These cheesecake parfaits in a jar are not only fun to eat but they are low carb too! A special treat using seasonal strawberries. I think I have told you many times that I like to eat of cups, bowls and of course jars. I would everything out of a jar if I could. So I was thinking about making my low carb no bake cheesecake recipe but wanted to change it up a bit. I wanted to use some of the fresh, seasonal strawberries I had and decided to add a little bit of chocolate mug cake. Sounds like a good idea right? Well these cheesecake parfaits in a jar turned out fabulous! Best of all it has only 6.3g net carbs!
Now this isn’t a dessert I would eat everyday but it’s perfect for a special occasion or as a treat for yourself. The mug cake is a chocolate version of my 1 minute pumpkin muffin and of course only takes a minute…well maybe 2 or 3 when you count the measuring and mixing. The cream cheese filling takes only a few minutes to whip up. And of course the strawberries are just chopped and dropped. So this nice little treat only takes about 5 -10 minutes tops. To make this yummy parfait, you make a 1 minute chocolate muffin, let it cool and cut it into fourths. This recipe makes two parfaits so I just used 1/2 a muffin per parfait. The cream cheese filling is just heavy whipping cream, cream cheese, Swerve sweetener and a few drops of stevia. Again I used half of the batch per parfait. And lastly there are only a few strawberries (1 1/2 per parfait) so as to keep the carb count down. I think I might use more next time because they are so delicious this time of year. Now to assemble, we just layer cake, filling, strawberries, cake, filling strawberries. Easy peasy. I actually ate only half of this and was very satisfied, but a whole one only has 6.3g net carbs so eat the whole thing if you want!
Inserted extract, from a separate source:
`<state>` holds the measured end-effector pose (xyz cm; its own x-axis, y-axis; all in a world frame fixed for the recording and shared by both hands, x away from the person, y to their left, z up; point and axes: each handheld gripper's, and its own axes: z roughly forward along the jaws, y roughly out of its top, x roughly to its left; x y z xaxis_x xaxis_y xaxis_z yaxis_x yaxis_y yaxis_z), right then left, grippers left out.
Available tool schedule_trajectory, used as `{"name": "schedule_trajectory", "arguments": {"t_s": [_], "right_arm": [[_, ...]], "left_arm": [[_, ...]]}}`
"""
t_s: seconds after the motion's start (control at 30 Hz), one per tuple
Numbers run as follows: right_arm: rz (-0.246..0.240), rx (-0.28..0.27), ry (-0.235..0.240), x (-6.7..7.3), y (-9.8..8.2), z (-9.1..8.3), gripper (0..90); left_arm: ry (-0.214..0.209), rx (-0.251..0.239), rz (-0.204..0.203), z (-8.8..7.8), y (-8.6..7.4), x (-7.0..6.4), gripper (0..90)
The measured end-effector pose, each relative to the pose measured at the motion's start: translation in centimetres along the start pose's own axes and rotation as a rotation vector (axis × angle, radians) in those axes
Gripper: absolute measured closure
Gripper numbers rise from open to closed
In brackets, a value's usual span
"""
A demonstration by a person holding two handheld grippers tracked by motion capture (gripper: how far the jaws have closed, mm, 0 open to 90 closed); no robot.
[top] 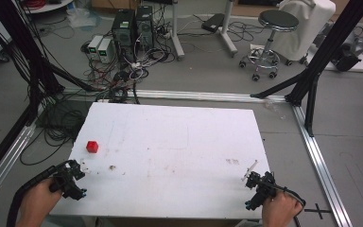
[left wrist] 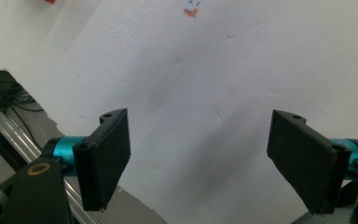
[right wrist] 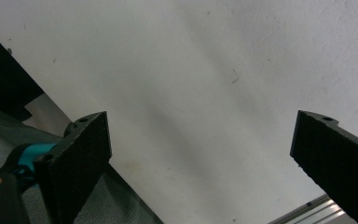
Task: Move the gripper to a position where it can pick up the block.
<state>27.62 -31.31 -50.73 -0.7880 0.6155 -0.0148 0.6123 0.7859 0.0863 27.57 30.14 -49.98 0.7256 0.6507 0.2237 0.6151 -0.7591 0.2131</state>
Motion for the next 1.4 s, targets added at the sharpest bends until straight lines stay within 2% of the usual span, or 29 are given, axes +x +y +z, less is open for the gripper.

Cheesecake Parfaits in a Jar
I used Swerve sweetener in this recipe to keep the carbs down but if you don’t care about that white sugar will work just fine, just don’t use as much. Swerve is not quite as sweet as regular sugar. Also I used a few drops of my Sweetleaf vanilla stevia. What can I say, I like things sweet. You don’t have to though, it will still taste great.
Well I hope you liked this cheesecake parfait in a jar. As I’ve said this will taste just as good if not better if you use regular sugar. You could probably even play around with coconut sugar, maple syrup or honey for sweetness. Enjoy!
1 parfait = 481 cals / 46.6g fat / 41.5g carb / 35.2g fiber / 8.7g protein 6.3g net carbs
- Mug Cake
- 2 Tablespoons almond flour
- 2 Tablespoons Swerve sweeter
- 1 Tablespoon Pumpkin puree
- 2 Tablespoons cocoa powder
- ⅛ teaspoon baking powder
- 1 Tablespoon butter
- 1 egg
- Cream Cheese Filling
- 2 oz cream cheese, softened
- ½ heavy whipping cream
- 2 Tablespoons Swerve sweetener
- stevia to taste
- 3 strawberries, chopped
- To make the mug cake.
- In a ceramic ramekin, add your butter and melt in the microwave about 30 seconds.
- Meanwhile in a bowl, add your almond flour, cocoa, swerve, baking powder. Mix well.
- Then add the pumpkin puree and egg and mix well.
- Once the butter is melted, swirl around ramekin to coat the sides. Pour the butter into the batter and mix well.
- Spoon the batter back into the ramekin and microwave for 1 minute.
- Let cool.
- To make the filling.
- In a mixing bowl, add your whipped cream, cream cheese, Swerve and stevia. Whip until smooth and creamy like whipped cream.
- To make the parfait.
- In a small jelly jar, take ¼ of the mug cake and crumble it in the bottom of the jar.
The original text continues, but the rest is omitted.